Let me walk you through what’s really happening in this market, from the West Valley’s explosive growth to the Southeast Valley’s established corridors. Whether you’re a small business owner looking for warehouse space in the nation’s fifth-largest city or a broker helping clients navigate metro Phoenix’s sprawling industrial landscape, here’s what you need to know.

Key Takeaways
- Phoenix vacancy has reached 9.8%—the most tenant-friendly market conditions in over a decade, with landlords offering free rent and TI concessions
- Average lease rates run $10.75/sq ft NNN, representing 40-50% savings compared to Southern California markets
- TSMC’s $40B+ semiconductor investment and California business migration are transforming Phoenix into a national industrial hub
- Southwest Valley (Goodyear, Buckeye) offers the newest Class A inventory at $9.50-12.00/sq ft, while Southeast Valley (Chandler, Gilbert) remains tightest at 7.2% vacancy
- Over 12 million sq ft of sublease space creates additional cost-saving opportunities for tenants willing to negotiate
Why Phoenix Has Become a National Industrial Player
9.8%
Current Vacancy Rate
$10.75
Avg Rate/SF NNN
385M
Total Industrial SF
8.2M
SF Absorbed (12 Mo)
The numbers tell part of the story, but here’s what they mean for you: Phoenix has undergone the most dramatic industrial expansion of any U.S. metro in the past five years. The market has added nearly 80 million square feet of new warehouse space since 2020, transforming from an undersupplied market into one with genuine tenant options.

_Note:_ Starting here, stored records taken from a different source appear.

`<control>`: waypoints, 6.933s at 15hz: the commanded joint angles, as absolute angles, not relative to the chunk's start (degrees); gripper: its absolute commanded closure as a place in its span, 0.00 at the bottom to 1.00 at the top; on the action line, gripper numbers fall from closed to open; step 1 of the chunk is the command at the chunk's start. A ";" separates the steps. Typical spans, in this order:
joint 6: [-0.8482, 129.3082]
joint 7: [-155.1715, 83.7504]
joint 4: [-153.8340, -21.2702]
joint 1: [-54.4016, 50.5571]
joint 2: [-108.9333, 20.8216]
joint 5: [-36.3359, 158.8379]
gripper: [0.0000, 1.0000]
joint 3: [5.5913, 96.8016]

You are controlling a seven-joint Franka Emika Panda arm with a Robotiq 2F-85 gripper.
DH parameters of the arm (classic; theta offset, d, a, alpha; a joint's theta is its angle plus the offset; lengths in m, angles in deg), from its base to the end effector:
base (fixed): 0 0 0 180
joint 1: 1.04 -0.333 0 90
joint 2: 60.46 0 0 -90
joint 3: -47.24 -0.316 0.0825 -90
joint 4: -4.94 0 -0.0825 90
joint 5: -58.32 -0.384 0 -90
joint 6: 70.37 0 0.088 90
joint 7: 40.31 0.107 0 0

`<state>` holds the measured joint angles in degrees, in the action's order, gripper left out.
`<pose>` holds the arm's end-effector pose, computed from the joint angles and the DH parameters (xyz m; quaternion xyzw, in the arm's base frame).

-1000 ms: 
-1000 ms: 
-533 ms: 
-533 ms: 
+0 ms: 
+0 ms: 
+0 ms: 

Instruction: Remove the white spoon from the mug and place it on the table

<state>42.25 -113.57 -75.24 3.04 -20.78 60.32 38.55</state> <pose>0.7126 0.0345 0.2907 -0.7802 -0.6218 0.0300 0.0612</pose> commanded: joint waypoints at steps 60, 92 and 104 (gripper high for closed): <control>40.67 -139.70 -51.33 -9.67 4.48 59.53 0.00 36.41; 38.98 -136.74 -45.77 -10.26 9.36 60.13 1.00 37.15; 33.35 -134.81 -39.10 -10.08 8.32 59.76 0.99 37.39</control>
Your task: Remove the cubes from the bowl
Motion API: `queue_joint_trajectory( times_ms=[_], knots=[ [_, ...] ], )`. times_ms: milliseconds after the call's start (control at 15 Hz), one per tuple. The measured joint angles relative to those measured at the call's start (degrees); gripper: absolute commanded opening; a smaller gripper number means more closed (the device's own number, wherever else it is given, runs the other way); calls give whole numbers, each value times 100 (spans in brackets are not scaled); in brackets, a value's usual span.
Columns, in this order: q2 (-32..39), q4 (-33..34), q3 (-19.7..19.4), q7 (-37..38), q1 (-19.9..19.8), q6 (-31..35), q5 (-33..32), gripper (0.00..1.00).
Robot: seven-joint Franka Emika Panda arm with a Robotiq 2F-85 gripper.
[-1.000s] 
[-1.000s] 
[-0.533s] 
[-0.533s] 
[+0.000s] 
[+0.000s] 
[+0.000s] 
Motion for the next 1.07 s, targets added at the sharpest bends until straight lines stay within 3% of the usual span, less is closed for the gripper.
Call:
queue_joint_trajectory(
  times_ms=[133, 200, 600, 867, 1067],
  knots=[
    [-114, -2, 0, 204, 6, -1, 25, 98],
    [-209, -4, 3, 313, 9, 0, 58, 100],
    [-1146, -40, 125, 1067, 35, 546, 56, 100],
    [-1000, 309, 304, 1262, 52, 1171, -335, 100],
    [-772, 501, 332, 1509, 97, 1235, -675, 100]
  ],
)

But here’s the opportunity: All that new supply has pushed vacancy to 9.8%—above historical norms. For the first time in years, tenants have leverage. Landlords are offering concessions, and modern Class A space is available at competitive rates. If you’ve been priced out of Phoenix previously, this is your window.
The Submarkets That Matter Most
Southwest Valley (Goodyear, Buckeye, Tolleson)
This is Phoenix’s industrial growth engine. The I-10 West corridor has attracted billions in development, including Amazon, Microsoft, and major logistics operators.
Key characteristics of the Southwest Valley include the highest concentration of new Class A development in the metro, with average rates ranging from $9.50-12.00/sq ft NNN. The submarket benefits from State Route 303 and I-10 access, and hosts major tenants including Amazon, Home Depot, and UPS. Luke Air Force Base proximity is a consideration for certain uses. You’ll find master-planned logistics parks with modern specs throughout the area.
Southeast Valley (Chandler, Gilbert, Mesa)
The established industrial base of metro Phoenix, anchored by semiconductor manufacturing and aerospace.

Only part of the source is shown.